IBM UrbanCode Deploy standardizes and automates deployment processes, speeding up and simplifying how you deploy application components both internally and externally. However, as you rely more on these components and use them in production environments, you become more dependent on the IBM UrbanCode Deploy server’s availability and ability to perform. This article discusses how to design and configure a scalable server with high-availability failover and disaster recovery capabilities.
- High availability versus disaster recovery
- Server/Agent Communication
- Disaster Recovery
- Real world Deployments
- Knowing when to Scale
One key here is to distinguish the capabilities of high availability versus disaster recovery. In this context, we use the term high availability to refer to horizontal scaling across multiple servers and data centers. High availability provides both a means to increase capacity and to add fault tolerance when one or more servers is out of service or failing. By contrast, disaster recovery deals with a catastrophic failure in which the entire server or cluster of servers is unavailable. Most organizations require a disaster recovery plan as part of a business continuity plan. Even with the level of data center reliability and redundancy that is available today, a disaster recovery plan is still necessary to ensure that production applications can meet service-level agreements for uptime and availability.
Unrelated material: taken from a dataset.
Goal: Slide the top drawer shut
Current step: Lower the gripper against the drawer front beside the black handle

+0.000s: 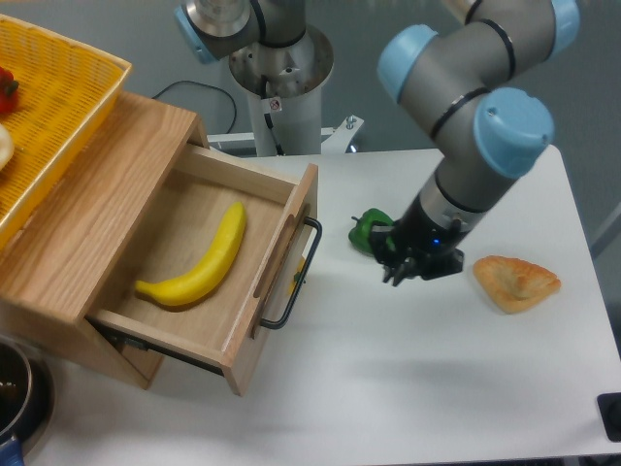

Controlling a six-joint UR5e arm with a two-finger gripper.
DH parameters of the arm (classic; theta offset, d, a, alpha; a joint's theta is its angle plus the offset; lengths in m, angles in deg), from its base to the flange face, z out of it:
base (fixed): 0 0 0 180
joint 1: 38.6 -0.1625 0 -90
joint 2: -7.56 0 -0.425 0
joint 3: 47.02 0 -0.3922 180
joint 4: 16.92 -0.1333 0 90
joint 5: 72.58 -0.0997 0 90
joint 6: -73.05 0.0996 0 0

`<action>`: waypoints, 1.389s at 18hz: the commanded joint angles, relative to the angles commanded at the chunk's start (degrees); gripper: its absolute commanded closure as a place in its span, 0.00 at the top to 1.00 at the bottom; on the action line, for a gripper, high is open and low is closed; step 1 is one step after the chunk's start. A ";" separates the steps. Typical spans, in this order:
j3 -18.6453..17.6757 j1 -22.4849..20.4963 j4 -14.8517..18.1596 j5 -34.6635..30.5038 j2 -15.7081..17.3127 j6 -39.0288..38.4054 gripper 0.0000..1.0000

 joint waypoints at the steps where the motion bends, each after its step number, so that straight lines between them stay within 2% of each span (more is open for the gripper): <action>1: 0.00 0.53 0.00 0.00 0.18 -0.62 0.22; 10: -0.79 2.90 0.09 0.00 1.32 -3.00 0.18; 12: -0.97 3.52 0.00 0.00 1.32 -3.17 0.12; 25: -1.50 5.45 -0.26 -0.26 1.32 -4.58 0.12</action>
In this article, I’ll cover the subsystems of an IBM UrbanCode Deploy installation and how to set each up for high availability. Then, I’ll cover how to plan and prepare for disaster recovery.
To start this discussion, here is a high-level architectural picture to help set some context. What is key is that this solution is purposely built for handling large scale deployments (in the 1000’s of deployment targets) so it has been designed accordingly.
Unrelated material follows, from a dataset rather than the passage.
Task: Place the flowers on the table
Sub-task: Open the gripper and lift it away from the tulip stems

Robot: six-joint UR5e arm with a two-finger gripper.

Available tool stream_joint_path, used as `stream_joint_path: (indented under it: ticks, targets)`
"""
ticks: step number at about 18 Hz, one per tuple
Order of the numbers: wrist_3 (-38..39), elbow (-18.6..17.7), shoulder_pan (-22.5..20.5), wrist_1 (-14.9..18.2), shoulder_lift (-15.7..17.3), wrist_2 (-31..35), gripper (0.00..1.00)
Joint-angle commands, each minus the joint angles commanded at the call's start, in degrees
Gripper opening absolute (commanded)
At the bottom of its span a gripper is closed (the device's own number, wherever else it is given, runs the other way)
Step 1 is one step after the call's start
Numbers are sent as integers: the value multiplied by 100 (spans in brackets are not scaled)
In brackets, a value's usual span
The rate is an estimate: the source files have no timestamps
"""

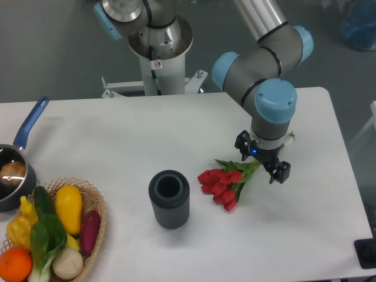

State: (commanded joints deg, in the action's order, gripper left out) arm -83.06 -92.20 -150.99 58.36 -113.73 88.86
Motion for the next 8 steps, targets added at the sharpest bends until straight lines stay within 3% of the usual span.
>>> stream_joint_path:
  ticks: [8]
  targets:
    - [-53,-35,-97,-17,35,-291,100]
The following architectural diagram shows the structure of the parts of the IBM UrbanCode Deploy server. The major subsystems are the configuration web tier, the workflow engine, and the server/agent communication. These subsystems access the database and file storage through the artifact and file management subsystems. We’ll take a quick look at how each of these can be scaled up and how that is done.
The configuration sub-system is the user interface of the server and what clients access to configure and trigger deployments. This tier of the application exposes a set of RESTful APIs that are shared by the web, command-line client, and API users for interacting with the system.
Being a web-based solution, this sub-system can be scaled to handle more concurrent access and improve throughput by scaling horizontally across clustered servers. An HTTP load balancer distributes traffic between the servers.
The following diagram shows a cluster of servers that are set up in this way. This solution requires that you configure the servers for clustering. The performance of the cluster is dependent on the performance of the underlying shared database and file system.
The workflow sub-system is responsible for orchestrating deployments across all the deployment targets, including distributing tasks and and processing updates from the agents as they perform the deployment steps.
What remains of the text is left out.